<<<<

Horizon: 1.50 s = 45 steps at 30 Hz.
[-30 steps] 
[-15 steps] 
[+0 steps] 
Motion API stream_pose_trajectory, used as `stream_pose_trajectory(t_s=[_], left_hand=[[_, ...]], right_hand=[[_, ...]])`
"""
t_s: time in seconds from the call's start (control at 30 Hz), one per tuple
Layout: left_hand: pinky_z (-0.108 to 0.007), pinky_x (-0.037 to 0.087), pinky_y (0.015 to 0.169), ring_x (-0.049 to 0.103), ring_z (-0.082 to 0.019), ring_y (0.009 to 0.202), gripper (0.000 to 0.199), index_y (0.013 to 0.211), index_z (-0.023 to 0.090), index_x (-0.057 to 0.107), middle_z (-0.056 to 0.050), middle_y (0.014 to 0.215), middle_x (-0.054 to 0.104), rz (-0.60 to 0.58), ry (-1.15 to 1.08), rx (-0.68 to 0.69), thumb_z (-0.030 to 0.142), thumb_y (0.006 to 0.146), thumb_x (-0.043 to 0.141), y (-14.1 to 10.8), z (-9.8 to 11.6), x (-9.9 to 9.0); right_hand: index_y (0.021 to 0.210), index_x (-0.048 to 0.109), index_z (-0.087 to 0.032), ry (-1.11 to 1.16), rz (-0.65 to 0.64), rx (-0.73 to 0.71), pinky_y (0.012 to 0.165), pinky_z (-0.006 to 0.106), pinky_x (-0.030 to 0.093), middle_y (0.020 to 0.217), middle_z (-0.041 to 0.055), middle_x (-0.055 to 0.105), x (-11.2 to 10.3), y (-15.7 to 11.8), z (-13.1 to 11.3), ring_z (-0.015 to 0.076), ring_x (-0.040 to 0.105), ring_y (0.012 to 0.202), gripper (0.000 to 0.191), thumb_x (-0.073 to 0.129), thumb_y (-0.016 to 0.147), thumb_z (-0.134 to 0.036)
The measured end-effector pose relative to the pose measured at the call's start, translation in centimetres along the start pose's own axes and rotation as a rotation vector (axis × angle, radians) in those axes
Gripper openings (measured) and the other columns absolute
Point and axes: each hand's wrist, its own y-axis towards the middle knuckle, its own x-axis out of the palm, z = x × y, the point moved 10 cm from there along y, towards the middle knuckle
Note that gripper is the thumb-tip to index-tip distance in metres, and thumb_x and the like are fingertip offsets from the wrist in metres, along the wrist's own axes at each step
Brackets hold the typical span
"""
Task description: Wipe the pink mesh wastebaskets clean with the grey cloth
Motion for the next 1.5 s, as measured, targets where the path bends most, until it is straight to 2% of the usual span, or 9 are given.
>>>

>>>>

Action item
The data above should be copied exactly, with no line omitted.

Solution to the problem
Horizon: 1.50 s = 45 steps at 30 Hz.
[-30 steps] 
[-15 steps] 
[+0 steps] 
Motion API stream_pose_trajectory, used as `stream_pose_trajectory(t_s=[_], left_hand=[[_, ...]], right_hand=[[_, ...]])`
"""
t_s: time in seconds from the call's start (control at 30 Hz), one per tuple
Layout: left_hand: pinky_z (-0.108 to 0.007), pinky_x (-0.037 to 0.087), pinky_y (0.015 to 0.169), ring_x (-0.049 to 0.103), ring_z (-0.082 to 0.019), ring_y (0.009 to 0.202), gripper (0.000 to 0.199), index_y (0.013 to 0.211), index_z (-0.023 to 0.090), index_x (-0.057 to 0.107), middle_z (-0.056 to 0.050), middle_y (0.014 to 0.215), middle_x (-0.054 to 0.104), rz (-0.60 to 0.58), ry (-1.15 to 1.08), rx (-0.68 to 0.69), thumb_z (-0.030 to 0.142), thumb_y (0.006 to 0.146), thumb_x (-0.043 to 0.141), y (-14.1 to 10.8), z (-9.8 to 11.6), x (-9.9 to 9.0); right_hand: index_y (0.021 to 0.210), index_x (-0.048 to 0.109), index_z (-0.087 to 0.032), ry (-1.11 to 1.16), rz (-0.65 to 0.64), rx (-0.73 to 0.71), pinky_y (0.012 to 0.165), pinky_z (-0.006 to 0.106), pinky_x (-0.030 to 0.093), middle_y (0.020 to 0.217), middle_z (-0.041 to 0.055), middle_x (-0.055 to 0.105), x (-11.2 to 10.3), y (-15.7 to 11.8), z (-13.1 to 11.3), ring_z (-0.015 to 0.076), ring_x (-0.040 to 0.105), ring_y (0.012 to 0.202), gripper (0.000 to 0.191), thumb_x (-0.073 to 0.129), thumb_y (-0.016 to 0.147), thumb_z (-0.134 to 0.036)
The measured end-effector pose relative to the pose measured at the call's start, translation in centimetres along the start pose's own axes and rotation as a rotation vector (axis × angle, radians) in those axes
Gripper openings (measured) and the other columns absolute
Point and axes: each hand's wrist, its own y-axis towards the middle knuckle, its own x-axis out of the palm, z = x × y, the point moved 10 cm from there along y, towards the middle knuckle
Note that gripper is the thumb-tip to index-tip distance in metres, and thumb_x and the like are fingertip offsets from the wrist in metres, along the wrist's own axes at each step
Brackets hold the typical span
"""
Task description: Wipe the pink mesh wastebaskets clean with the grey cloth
Motion for the next 1.5 s, as measured, targets where the path bends most, until it is straight to 2% of the usual span, or 9 are given.
>>>

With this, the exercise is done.